[C++] convert 'const unsigned char*' to 'const char*'

Started by
11 comments, last by dalleboy 16 years, 4 months ago
I have a function that returns a string in the form of const unsigned char* and I want to assign it to an std::string which accepts const char* I found the only cast that could successfully perform that cast was reinterpret_cast<>. I am not happy using reinterpret_cast<>, since its effects are non-portable. Can somone explain why this is the only cast that works when it seems I should be able to use either static_cast<> or const_cast<>. Thanks.
Advertisement
I think
reinterpret_cast
use for cast pointer types.
And others are for normal types. I'm not so sure.



DinGY
Yesterday is history.Tomorrow is a mystery. Today is a gift"
They are different types, and as you have already seen, you can't convert between them without an explicit cast.

Just a thought: are you sure that you're unable to use std::basic_string <unsigned char> to solve your problem?

In any case, IIRC, std::basic_string has a constructor and an assign function that take an iterator range, so you might be able to use that.
1) const_cast
This cast would allow you to cast (const unsigned char*) to (unsigned char*). Like it's name implies, it can *only* modify constness. This is most definately not what you want here, or nearly anywhere else. It's main use is for working around broken code.

2) static_cast
This cast can do by-value conversion between (char), (unsigned char), and other POD types such as (float). However, when converting pointers, static_cast can only do conversion between related types (e.g. from (base*) to (derived_from_base*)), which as far as the compiler is concerned, (char) and (unsigned char) are not (although they share many common properties).
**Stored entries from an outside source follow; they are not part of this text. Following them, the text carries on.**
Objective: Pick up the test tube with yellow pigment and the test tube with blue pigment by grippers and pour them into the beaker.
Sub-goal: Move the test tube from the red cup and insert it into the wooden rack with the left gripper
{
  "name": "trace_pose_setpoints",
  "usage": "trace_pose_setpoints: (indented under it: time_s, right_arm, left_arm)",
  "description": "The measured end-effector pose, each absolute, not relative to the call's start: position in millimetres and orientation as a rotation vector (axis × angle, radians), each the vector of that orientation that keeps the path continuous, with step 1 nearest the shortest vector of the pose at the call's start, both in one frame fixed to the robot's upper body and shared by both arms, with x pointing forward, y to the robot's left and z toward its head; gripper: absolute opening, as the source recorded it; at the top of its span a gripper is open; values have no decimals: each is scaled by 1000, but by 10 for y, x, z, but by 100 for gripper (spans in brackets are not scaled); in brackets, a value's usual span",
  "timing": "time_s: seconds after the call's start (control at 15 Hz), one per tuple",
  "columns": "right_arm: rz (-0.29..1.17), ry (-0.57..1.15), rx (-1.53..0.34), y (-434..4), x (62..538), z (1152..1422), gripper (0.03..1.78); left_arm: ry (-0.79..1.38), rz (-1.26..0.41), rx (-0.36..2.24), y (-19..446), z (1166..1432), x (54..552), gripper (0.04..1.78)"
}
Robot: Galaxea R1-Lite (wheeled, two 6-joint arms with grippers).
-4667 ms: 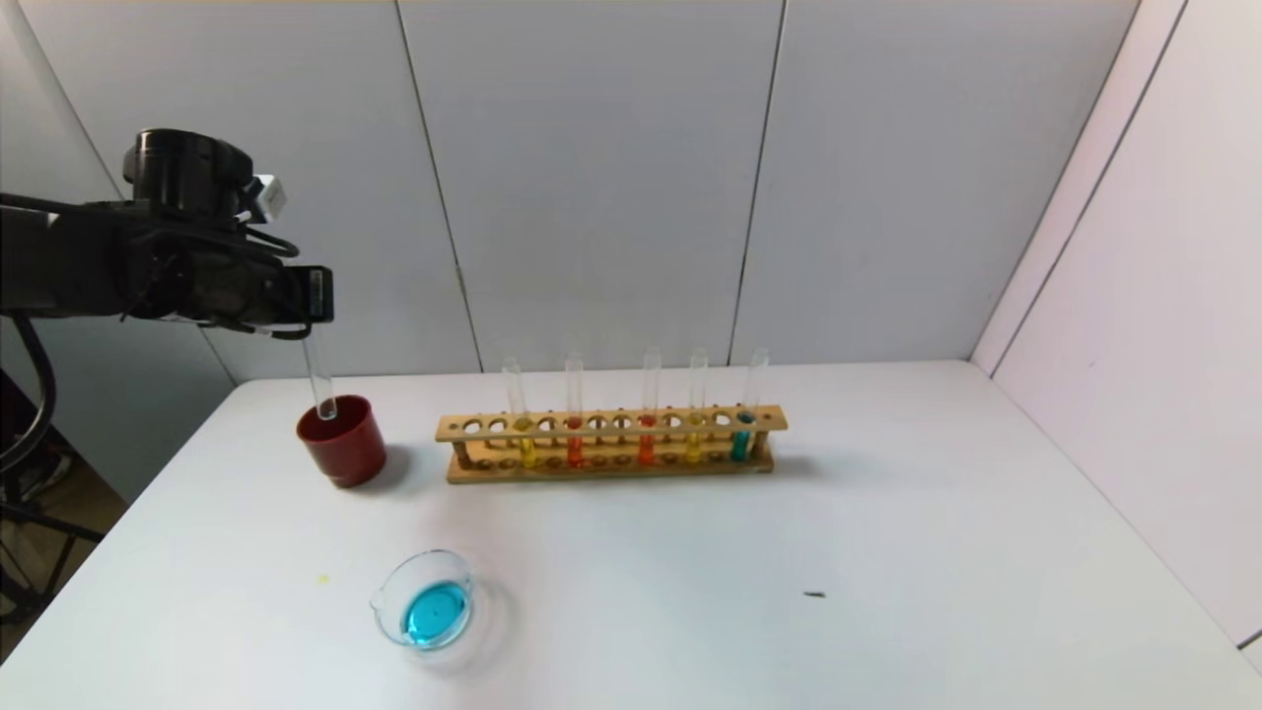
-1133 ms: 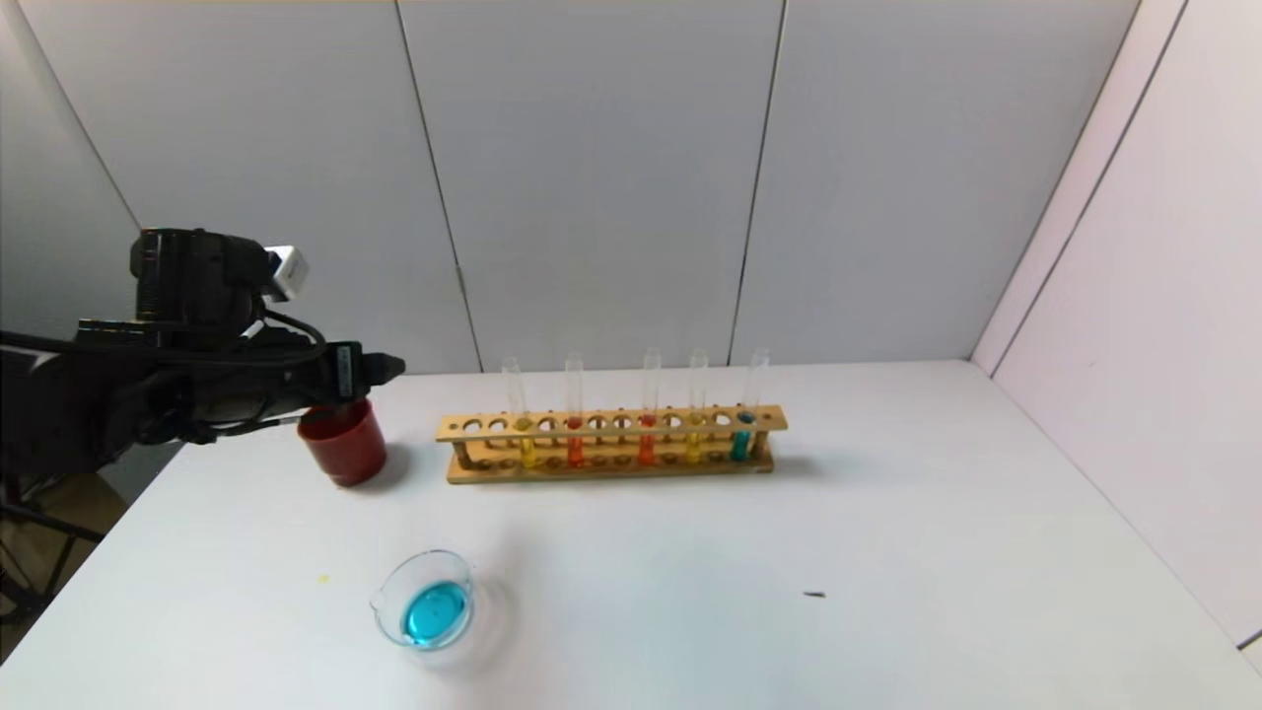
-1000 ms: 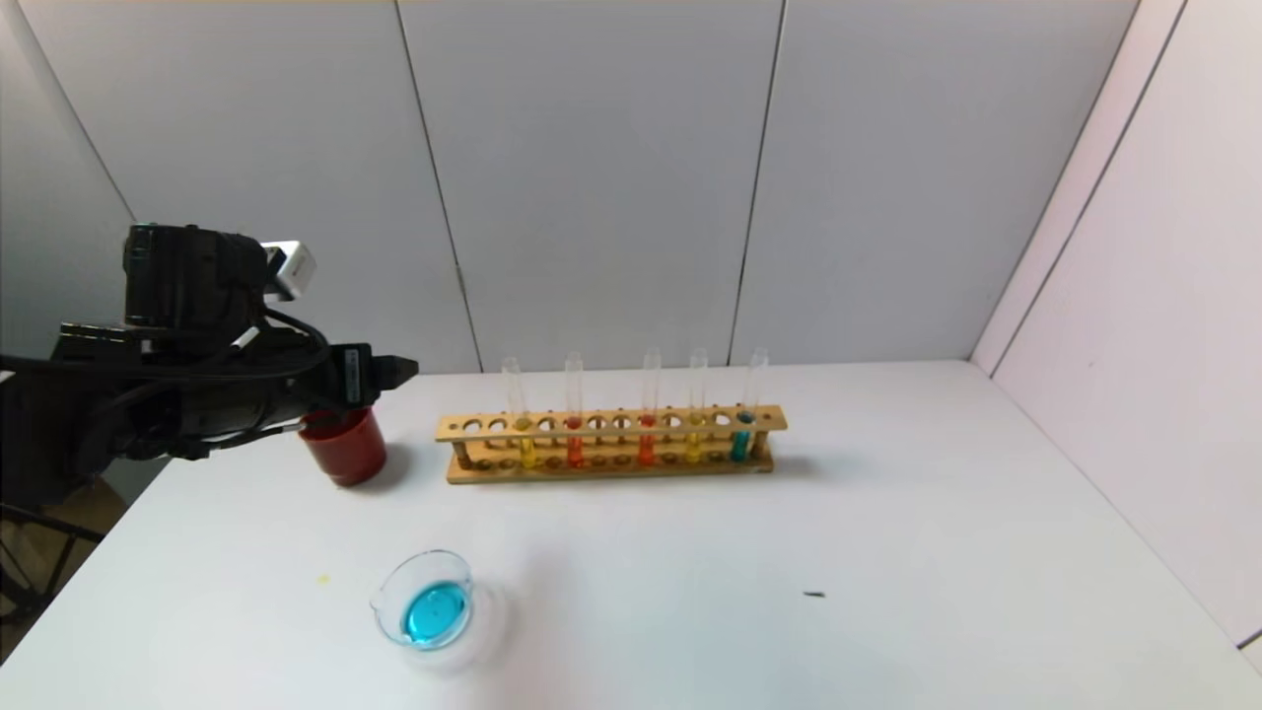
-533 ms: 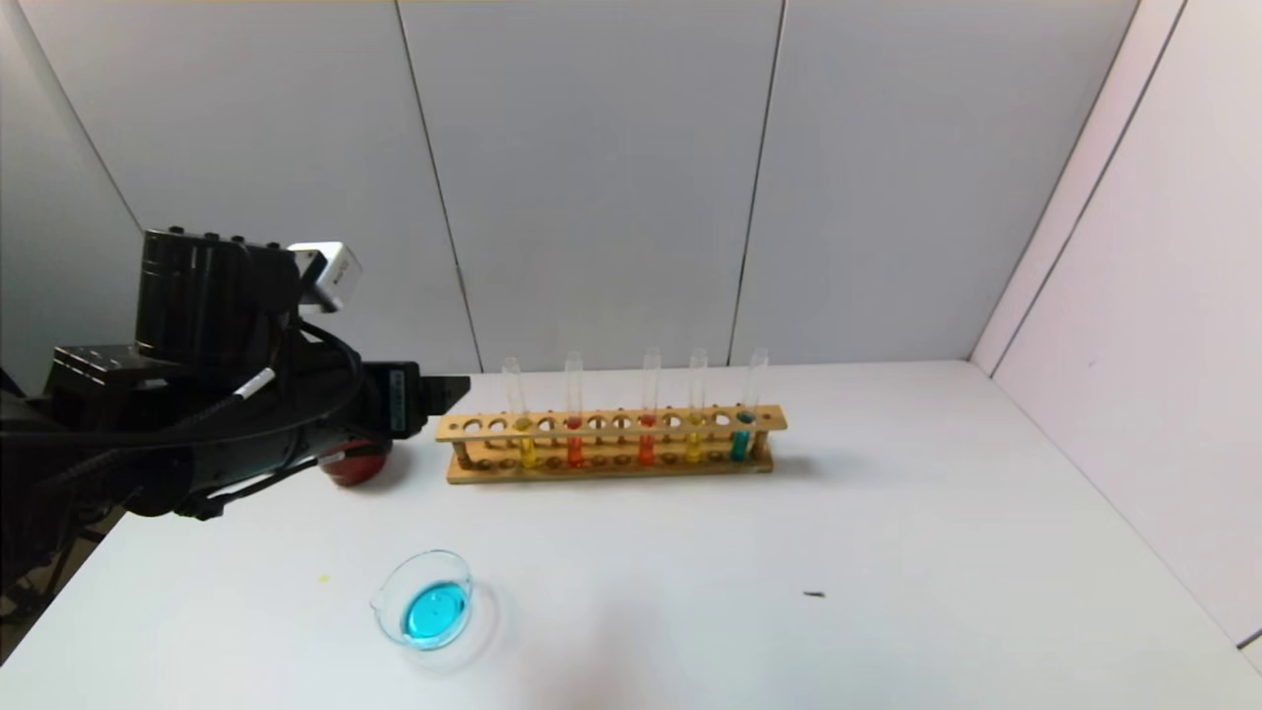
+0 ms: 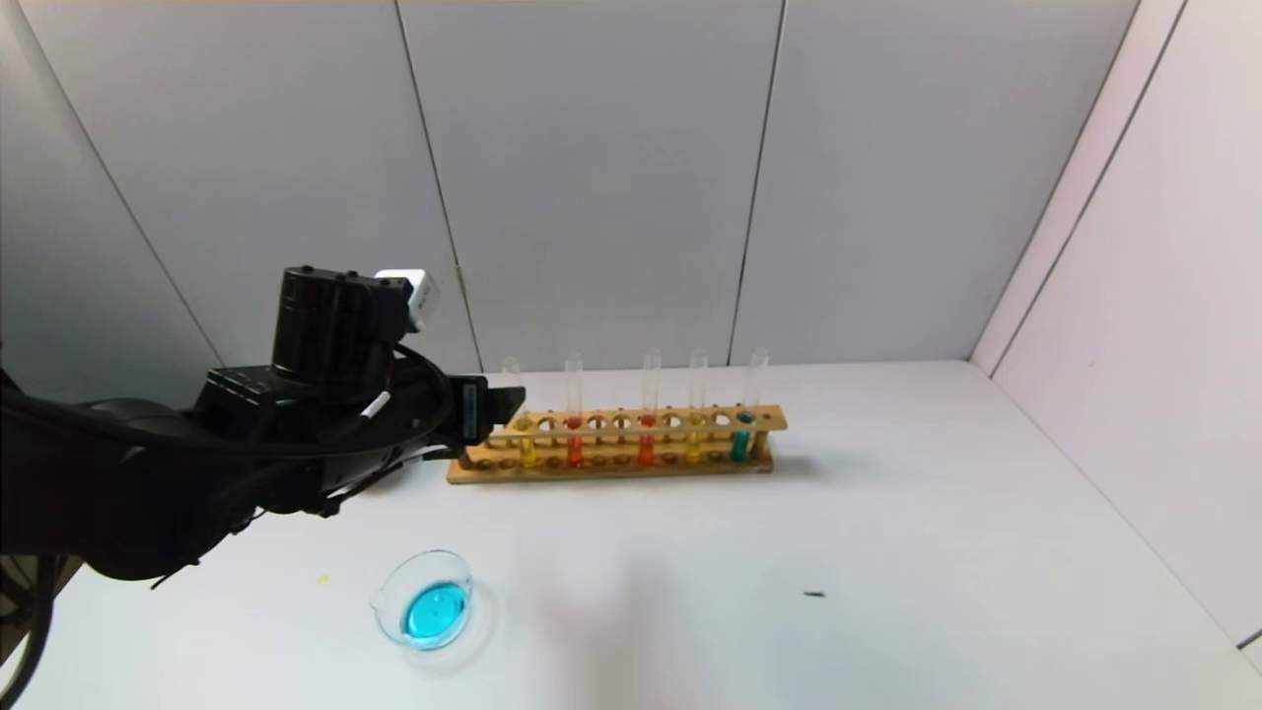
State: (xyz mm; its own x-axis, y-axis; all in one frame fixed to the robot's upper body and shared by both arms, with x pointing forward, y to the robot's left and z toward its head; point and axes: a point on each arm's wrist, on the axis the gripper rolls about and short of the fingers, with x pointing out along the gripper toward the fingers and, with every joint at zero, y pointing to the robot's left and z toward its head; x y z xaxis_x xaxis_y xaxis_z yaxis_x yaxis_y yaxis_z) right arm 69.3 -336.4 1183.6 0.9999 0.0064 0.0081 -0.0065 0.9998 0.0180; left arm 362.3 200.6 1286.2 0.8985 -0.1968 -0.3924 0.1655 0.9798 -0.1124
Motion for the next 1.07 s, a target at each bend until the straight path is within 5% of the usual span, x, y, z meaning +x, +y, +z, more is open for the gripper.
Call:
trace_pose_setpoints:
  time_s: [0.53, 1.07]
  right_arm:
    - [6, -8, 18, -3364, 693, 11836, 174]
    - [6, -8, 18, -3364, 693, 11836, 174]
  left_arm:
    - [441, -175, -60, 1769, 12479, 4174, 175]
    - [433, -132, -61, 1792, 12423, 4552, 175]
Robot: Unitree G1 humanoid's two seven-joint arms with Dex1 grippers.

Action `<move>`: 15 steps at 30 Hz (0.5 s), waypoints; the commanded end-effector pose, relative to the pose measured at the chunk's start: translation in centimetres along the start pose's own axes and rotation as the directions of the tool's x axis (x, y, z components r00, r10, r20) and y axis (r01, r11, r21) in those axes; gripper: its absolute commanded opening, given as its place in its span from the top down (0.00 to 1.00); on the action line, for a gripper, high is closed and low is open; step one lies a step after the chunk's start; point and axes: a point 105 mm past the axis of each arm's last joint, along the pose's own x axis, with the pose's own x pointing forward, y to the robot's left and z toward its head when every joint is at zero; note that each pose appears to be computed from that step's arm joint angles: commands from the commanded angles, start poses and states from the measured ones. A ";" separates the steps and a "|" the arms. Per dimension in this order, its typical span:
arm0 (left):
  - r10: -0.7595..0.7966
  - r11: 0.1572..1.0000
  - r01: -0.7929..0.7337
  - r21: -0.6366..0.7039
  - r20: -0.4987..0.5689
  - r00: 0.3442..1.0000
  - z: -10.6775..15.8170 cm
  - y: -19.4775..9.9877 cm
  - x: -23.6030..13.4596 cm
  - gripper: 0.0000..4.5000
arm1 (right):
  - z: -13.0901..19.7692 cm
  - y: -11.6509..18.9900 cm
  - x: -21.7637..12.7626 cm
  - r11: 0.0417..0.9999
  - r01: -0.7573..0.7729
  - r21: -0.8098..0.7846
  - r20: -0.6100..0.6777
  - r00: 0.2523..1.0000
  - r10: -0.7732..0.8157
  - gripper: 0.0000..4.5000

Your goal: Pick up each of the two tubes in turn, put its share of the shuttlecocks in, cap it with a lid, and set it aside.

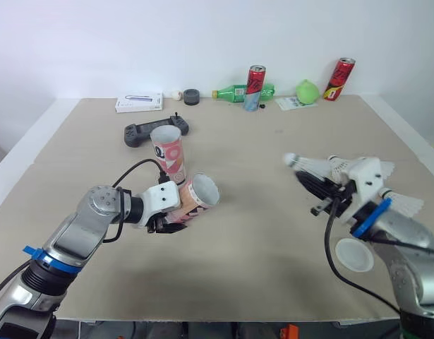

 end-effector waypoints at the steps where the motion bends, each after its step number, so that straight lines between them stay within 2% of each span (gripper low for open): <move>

Frankly, a function that returns a string as a (const unsigned char*) is horribly broken in the head, so much so that dealing with things the proper way might not even be worthwhile. That said, here's a workaround (which it looks like raz0r made mention of):

const unsigned char * begin = broken_function();const unsigned char * end = begin;while (*end != '\0') ++end; //find the end of the stringstd::string mystring(begin,end); // Use C++'s iterator constructor, should be fine to convert from (unsigned char) to (char) itself.myexistingstring.assign(begin,end); // Use C++'s iterator assign function if the string already exists

Quote:Original post by MaulingMonkey
Frankly, a function that returns a string as a (const unsigned char*) is horribly broken in the head, so much so that dealing with things the proper way might not even be worthwhile.


I'm curious why you'd go so far as to call the function 'horribly broken'. To me it seemed unconventional/annoying to return that type ... is there some greater reason that I am missing?

Either way I can't change it since its part of a separate API.

Quote:Original post by fpsgamer
Quote:Original post by MaulingMonkey
Frankly, a function that returns a string as a (const unsigned char*) is horribly broken in the head, so much so that dealing with things the proper way might not even be worthwhile.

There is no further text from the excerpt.